La felicidad es el fin supremo de la sociedad en su conjunto. La felicidad, así establecida, es lo que el gobierno dicta y determina. Quien se oponga a la felicidad merece ser expulsado del sistema, sea de un palo u otro. Oponerse a Maduro (que es oponerse al espíritu no ya del chavismo, sino del propio camarada Chávez; por eso las elecciones serán «el día de la lealtad y del amor a Chávez», entre otros «detalles») es estar también en contra de la felicidad.

¿Qué es la felicidad? Esa es la pregunta clave y difícil de decir. Por lo pronto, más allá de «lo que diga el gobierno», la felicidad social (el apellido es importante) se muestra como el logro de los programas sociales del gobierno; sobre todo los asistencialistas (ya que el viceministerio coordina todos los programas, pero lleva los que tienen ese carácter asistencial puro).

Las palabras son importantes, llamar al viceministerio que lleva el tema social (y miren, no un ministerio, sino un órgano inferior) de «Felicidad Suprema» no es lo mismo que de «Justicia Social», «Inclusión Social», «Bienestar Social», «Igualdad» o similares. El nombre quiere demostrar la propia agenda del gobierno. Se abandona la inclusión o la justicia social en favor de la «felicidad».

Pero la felicidad también es el amor por el régimen (¿¡cómo!?), la lealtad por el líder caído (¿¡por qué!?; ahí está ese día en favor de Chávez) y la sumisión al poder estatal (el claro endurecimiento y criminalización de la protesta, la prohibición de la queja en alto).

La felicidad, en suma, es algo que se puede decretar (por eso Maduro extiende las navidades a dos meses enteros de fiestas -¡esa celebración tan laica!-), es ser un estómago agradecido (te dan cosas y tú dejas de cuestionar al gobierno), con ello no se rompen las injusticias del propio sistema, sino que se aplazan en favor de un sistema de asistencialismo y caridad.

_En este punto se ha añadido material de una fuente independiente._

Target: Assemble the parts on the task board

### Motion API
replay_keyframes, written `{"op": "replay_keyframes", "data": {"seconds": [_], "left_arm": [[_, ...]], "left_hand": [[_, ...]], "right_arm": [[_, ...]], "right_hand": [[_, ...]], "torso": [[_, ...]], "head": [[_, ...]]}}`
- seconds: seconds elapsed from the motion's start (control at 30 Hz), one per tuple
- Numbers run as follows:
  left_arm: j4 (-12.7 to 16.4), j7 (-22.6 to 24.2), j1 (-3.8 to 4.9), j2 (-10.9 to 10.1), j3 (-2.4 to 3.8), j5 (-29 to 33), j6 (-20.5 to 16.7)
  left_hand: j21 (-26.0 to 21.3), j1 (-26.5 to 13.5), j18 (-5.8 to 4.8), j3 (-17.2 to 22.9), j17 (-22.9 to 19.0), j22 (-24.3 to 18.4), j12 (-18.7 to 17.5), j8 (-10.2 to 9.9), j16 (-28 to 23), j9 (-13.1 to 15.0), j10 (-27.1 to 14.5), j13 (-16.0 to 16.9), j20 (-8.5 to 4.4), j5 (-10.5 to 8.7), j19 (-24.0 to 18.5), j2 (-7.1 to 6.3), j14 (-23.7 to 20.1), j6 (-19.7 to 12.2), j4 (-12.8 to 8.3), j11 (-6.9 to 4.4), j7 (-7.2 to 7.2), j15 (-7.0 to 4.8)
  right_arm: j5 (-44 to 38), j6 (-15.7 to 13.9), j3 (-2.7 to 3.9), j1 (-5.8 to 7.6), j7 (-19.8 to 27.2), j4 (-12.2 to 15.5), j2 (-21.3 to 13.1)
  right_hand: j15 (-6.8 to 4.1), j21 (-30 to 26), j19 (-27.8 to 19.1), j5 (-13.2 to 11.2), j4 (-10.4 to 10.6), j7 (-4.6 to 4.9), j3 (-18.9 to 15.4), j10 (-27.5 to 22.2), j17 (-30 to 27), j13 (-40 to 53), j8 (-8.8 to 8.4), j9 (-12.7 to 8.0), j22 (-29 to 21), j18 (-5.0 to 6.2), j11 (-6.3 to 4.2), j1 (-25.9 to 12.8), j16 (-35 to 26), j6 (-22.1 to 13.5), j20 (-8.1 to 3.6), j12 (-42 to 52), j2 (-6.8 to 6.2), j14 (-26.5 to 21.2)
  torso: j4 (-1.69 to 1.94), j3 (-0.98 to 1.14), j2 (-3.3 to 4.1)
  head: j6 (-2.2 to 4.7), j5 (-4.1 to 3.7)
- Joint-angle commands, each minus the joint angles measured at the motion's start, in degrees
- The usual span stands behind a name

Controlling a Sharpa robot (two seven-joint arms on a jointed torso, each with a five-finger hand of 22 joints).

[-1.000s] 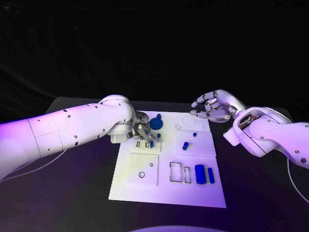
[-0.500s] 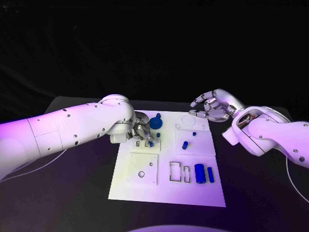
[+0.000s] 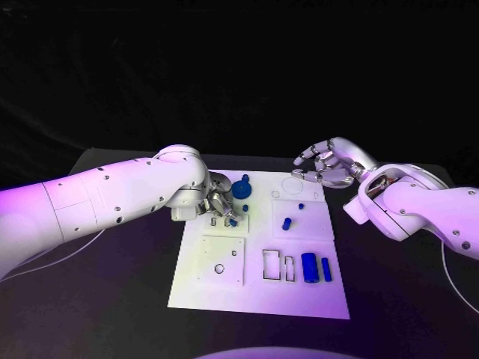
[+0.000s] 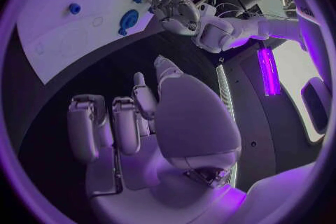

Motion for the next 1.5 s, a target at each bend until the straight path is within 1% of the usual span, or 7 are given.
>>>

No es la consecuencia del logro de un sistema revolucionario y diferente al capitalismo (vamos, conseguir una utopía socialista; donde la gente puede ser feliz gracias a que hay igualdad, justicia y solidaridad entre la gente, porque se ha roto el competitivismo sangrante y la explotación), que el gobierno de Venezuela realmente no persigue (mantiene, más bien, un capitalismo de Estado relajado donde hay una boliburguesía que engorda a costa de su propia gente); la felicidad, más bien, es un fin en sí mismo, ¡y un medio para conseguir ese fin!; un lema del partido-estado.

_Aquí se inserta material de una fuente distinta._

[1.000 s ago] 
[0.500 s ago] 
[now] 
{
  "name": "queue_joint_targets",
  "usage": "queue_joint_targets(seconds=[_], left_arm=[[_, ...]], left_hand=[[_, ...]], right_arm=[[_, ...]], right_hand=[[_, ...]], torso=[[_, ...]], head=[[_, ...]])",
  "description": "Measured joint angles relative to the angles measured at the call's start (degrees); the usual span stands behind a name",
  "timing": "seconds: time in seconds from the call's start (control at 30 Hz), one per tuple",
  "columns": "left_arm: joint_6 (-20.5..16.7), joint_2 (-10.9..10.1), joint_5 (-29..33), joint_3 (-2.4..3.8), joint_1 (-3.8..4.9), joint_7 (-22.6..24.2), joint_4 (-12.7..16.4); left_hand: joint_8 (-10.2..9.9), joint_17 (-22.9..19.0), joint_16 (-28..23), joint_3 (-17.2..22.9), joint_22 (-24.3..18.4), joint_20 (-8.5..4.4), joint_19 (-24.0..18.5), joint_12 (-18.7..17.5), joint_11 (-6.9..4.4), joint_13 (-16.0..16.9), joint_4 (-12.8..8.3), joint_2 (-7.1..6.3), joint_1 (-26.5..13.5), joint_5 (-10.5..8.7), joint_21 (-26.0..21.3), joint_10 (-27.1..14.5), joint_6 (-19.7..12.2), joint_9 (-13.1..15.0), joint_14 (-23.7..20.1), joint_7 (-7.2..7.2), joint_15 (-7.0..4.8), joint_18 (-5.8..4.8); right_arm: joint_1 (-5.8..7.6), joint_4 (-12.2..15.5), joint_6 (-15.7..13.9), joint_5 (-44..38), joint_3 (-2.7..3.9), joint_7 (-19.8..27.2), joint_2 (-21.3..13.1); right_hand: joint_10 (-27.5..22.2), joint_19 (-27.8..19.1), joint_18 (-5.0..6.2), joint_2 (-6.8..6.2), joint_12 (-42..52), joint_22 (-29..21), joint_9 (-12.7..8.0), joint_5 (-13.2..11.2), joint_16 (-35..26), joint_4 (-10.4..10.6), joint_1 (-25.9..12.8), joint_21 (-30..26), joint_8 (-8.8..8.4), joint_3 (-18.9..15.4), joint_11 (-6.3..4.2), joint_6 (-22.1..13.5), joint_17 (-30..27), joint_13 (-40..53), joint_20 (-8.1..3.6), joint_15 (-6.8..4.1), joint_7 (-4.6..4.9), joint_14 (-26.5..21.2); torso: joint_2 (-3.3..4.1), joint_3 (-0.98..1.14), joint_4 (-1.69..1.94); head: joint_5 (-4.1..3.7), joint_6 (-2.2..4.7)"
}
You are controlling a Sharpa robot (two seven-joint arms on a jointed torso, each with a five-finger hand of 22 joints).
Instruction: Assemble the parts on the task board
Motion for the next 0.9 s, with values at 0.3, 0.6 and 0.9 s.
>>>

¿Estamos a un paso de que al disconforme -al infeliz, por tanto- se le tache de paria y antibolivariano?

No me digan paranoico, por favor, ya que tienen un presidente que al lado de sus bravatas místicas y decretos grandilocuentes sigue engordando una «milicia civil» armada para defenderse (él dice «defender la soberanía y el derecho a la paz»), manteniendo (como hacen los gringos, ¡vaya!) que el tener armas y comportarse como un ejército es la mejor forma de asegurar la paz, así pues Maduro quiere que todos los miembros del gobierno sean milicianos y milicianas. Y así, señores, es como se pasa de un gobierno de la sociedad civil a un gobierno militarizado y policial; ya bastantes milicos tenían los venezolanos en el gobierno, ahora, por orden presidencial, todos lo serán.

Maduro está abonado a la neolengua como ninguno, e insiste en gestos propios de un sistema de opresión militar directa sobre el pueblo. Eso sí, sonriendo todos, aceptando lo que reciben y la separación creada, como en la distopía de Aldous Huxley.